· Città del Vaticano ·

Biden ottiene la nomination democratica

Biden insieme alla moglie Jill in un video per la convention (Afp)

Per le elezioni presidenziali statunitensi di novembre

19 agosto 2020

Il senatore Joe Biden ha ufficialmente ricevuto la nomination democratica nella sfida di novembre per la Casa Bianca.

Nel roll call della convention dem in corso di svolgimento a Milwaukee — l’appello dove i rappresentanti dei vari Stati e territori Usa esprimono i loro voti — l’ex vicepresidente degli Stati Uniti ha superato il quorum dei delegati necessari, raggiungendo quota 3.459 contro i 1.121 di Bernie Sanders.

Biden ha ringraziato tutti, commosso accanto alla moglie Jill. «Grazie molte. Dal profondo del mio cuore. Grazie a tutti, significa il mondo per me e la mia famiglia», , ha detto in video collegamento il 77enne ex vice presidente. «E' il più grande onore della mia vita accettare la nomination democratica a presidente degli Stati Uniti d’America», ha poi twittato in attesa del discorso con cui giovedì accetterà formalmente la candidatura.

Si è rallegrato con Biden il suo ex capo, Barack Obama. «Sono orgoglioso di te», ha twittato l’ex presidente. Congratulazioni sono arrivate anche da Alexandria Ocasio-Cortez. Chi si aspettava dalla deputata dei democratici un endorsement a Biden è rimasto deluso: Ocasio-Cortez è intervenuta prima dell’apertura del roll call e ha sostenuto la nomination di Bernie Sanders, riuscito a creare — ha detto — un «movimento storico».
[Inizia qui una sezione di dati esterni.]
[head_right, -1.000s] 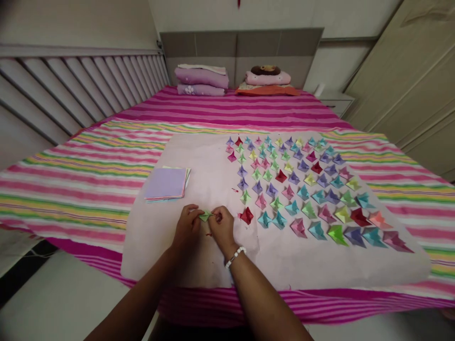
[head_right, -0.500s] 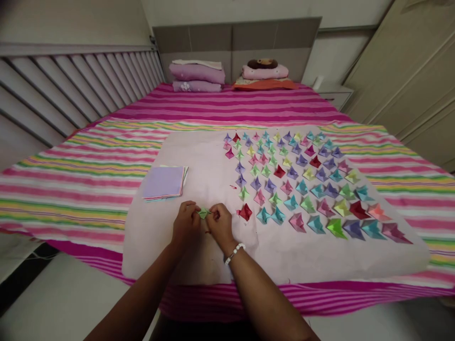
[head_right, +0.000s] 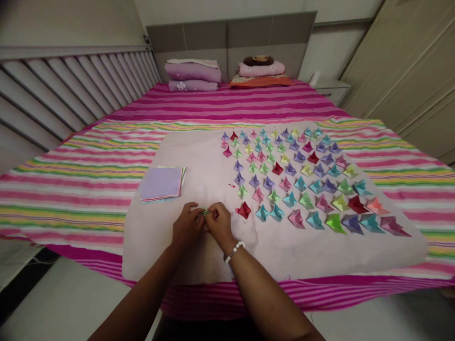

Un intervento che ha confuso molti, soprattutto sui social, tanto che la deputata è stata costretta a spiegare in un tweet il perché del suo intervento: «Se siete confusi, non vi preoccupate. Le regole della convention richiedono la roll call e le nomination per tutti i candidati che superano la soglia dei delegati. Mi è stato chiesto di essere la seconda per la nomination di Sanders per il roll call. Le mie profonde congratulazioni a Joe Biden, ora andiamo e vinciamo a novembre».

Anche nella seconda serata della convention democratica il messaggio è stato costante e ha riguardato l’attuale presidente. Lo hanno sottolineato Bill Clinton, John Kerry e Caroline Kennedy, condiviso a gran voce pure da Colin Powell: Donald Trump è l’uomo sbagliato per la Casa Bianca e va rimosso.

«Il Paese ha bisogno di un commander-in-chief che si prenda cura delle nostre truppe come si prende cura della sua famiglia. Joe Biden non ha bisogno di insegnamenti», ha dichiarato Powell, l’ex segretario di Stato repubblicano che nel 2008 e nel 2012 ha appoggiato Barack Obama e nel 2016 Hillary Clinton, nonostante sia stato considerato per anni il futuro dei conservatori.

«Trump difende solo se stesso, non il Paese», ha aggiunto Kerry, mettendo in evidenza che gli Stati Uniti hanno bisogno di un leader rispettato all’estero e non di un presidente che viene deriso.

«Con Donald Trump c'è solo caos alla Casa Bianca», ha messo in evidenza Bill Clinton, definendo senza mezzi termini Trump un «bullo crollato come un castello di carta». Al coro dei contrari al presidente statunitense si è aggiunta anche la vedova del repubblicano John McCain, che ha affidato a un video il ricordo della «lunga amicizia fra John e Joe». «Un’amicizia — ha precisato — che sulla carta non avrebbe dovuto funzionare e che invece è durata oltre trent’anni».